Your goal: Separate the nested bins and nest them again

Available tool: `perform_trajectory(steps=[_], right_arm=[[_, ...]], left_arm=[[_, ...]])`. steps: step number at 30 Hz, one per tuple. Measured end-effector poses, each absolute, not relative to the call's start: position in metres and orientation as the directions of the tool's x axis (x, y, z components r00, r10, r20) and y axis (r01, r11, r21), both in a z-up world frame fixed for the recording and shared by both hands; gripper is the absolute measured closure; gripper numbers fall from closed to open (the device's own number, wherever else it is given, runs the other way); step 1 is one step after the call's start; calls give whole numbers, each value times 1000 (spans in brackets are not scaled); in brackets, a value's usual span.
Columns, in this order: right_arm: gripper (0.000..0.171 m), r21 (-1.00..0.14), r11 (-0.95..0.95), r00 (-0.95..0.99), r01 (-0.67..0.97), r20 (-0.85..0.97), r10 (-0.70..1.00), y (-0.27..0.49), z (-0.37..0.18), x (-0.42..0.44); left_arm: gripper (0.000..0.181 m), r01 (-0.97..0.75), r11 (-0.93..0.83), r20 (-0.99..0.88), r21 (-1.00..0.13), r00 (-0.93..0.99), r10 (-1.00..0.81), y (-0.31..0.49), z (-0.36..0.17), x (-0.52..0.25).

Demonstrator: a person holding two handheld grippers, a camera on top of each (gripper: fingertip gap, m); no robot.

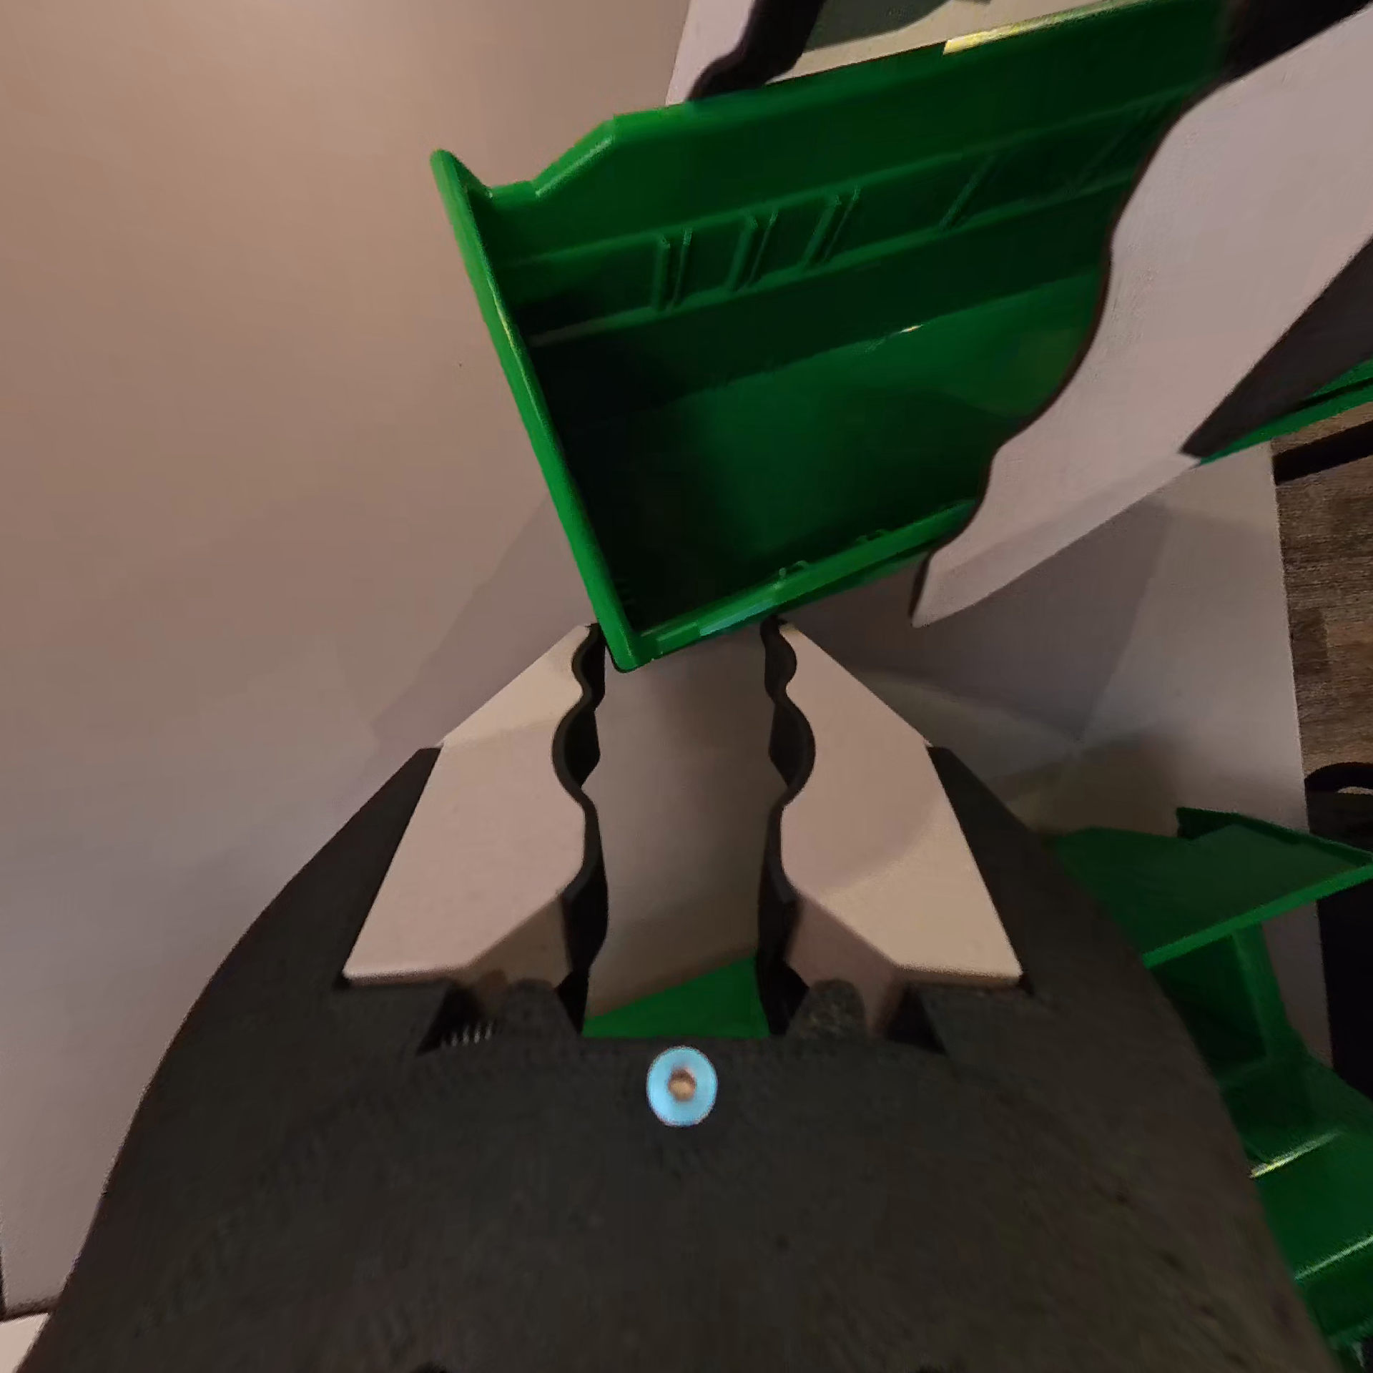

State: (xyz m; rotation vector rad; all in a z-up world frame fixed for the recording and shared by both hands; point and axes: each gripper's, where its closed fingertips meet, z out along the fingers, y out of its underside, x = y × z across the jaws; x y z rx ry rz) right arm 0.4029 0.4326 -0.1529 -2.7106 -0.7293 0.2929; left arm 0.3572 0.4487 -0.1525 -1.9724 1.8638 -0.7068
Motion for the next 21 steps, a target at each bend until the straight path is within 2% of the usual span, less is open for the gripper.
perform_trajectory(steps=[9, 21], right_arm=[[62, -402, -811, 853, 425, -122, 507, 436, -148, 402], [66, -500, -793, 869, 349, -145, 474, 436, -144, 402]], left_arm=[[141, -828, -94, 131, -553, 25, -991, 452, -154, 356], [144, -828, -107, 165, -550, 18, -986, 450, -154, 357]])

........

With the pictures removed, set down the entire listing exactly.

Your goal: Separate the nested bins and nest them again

Available tool: `perform_trajectory(steps=[_], right_arm=[[_, ...]], left_arm=[[_, ...]])`. steps: step number at 30 Hz, one per tuple. Measured end-effector poses, each absolute, not relative to the call's start: position in metres and orientation as the directions of the tool's x axis (x, y, z components r00, r10, r20) and y axis (r01, r11, r21), both in a z-up world frame fixed for the recording and shared by both hands; gripper is the absolute measured closure; gripper numbers fall from closed to open (the device's own number, wherever else it is given, runs the other way); step 1 is one step after the call's start; calls give whole numbers, each value times 1000 (spans in brackets are not scaled); in brackets, a value's usual span.
Columns, in this order: right_arm: gripper (0.000..0.171 m), r21 (-1.00..0.14), r11 (-0.95..0.95), r00 (-0.95..0.99), r01 (-0.67..0.97), r20 (-0.85..0.97), r10 (-0.70..1.00), y (-0.27..0.49), z (-0.37..0.18), x (-0.42..0.44); left_arm: gripper (0.000..0.181 m), r01 (-0.97..0.75), r11 (-0.93..0.83), r20 (-0.99..0.88), r21 (-1.00..0.13), r00 (-0.93..0.99), r10 (-1.00..0.81), y (-0.31..0.49), z (-0.36..0.17), x (-0.52..0.25).

Demonstrator: a person holding two handheld grippers, a camera on top of each (gripper: fingertip gap, m); no robot.


State: (xyz m; rotation vector rad; all in a z-up world frame fixed for the recording and shared by both hands; point and axes: each gripper's, where its closed fingertips meet, z out along the fingers, y out of its underside, x = y × z across the jaws; x y z rx ry rz) right arm 0.4029 0.4326 -0.1529 -2.7106 -0.7293 0.2929; left arm 0.3572 0.4487 -0.1525 -1.9724 1.8638 -0.7068
Motion for the next 21 steps, a target at each bend until the straight path is within 2% of the usual span, less is open for the gripper.
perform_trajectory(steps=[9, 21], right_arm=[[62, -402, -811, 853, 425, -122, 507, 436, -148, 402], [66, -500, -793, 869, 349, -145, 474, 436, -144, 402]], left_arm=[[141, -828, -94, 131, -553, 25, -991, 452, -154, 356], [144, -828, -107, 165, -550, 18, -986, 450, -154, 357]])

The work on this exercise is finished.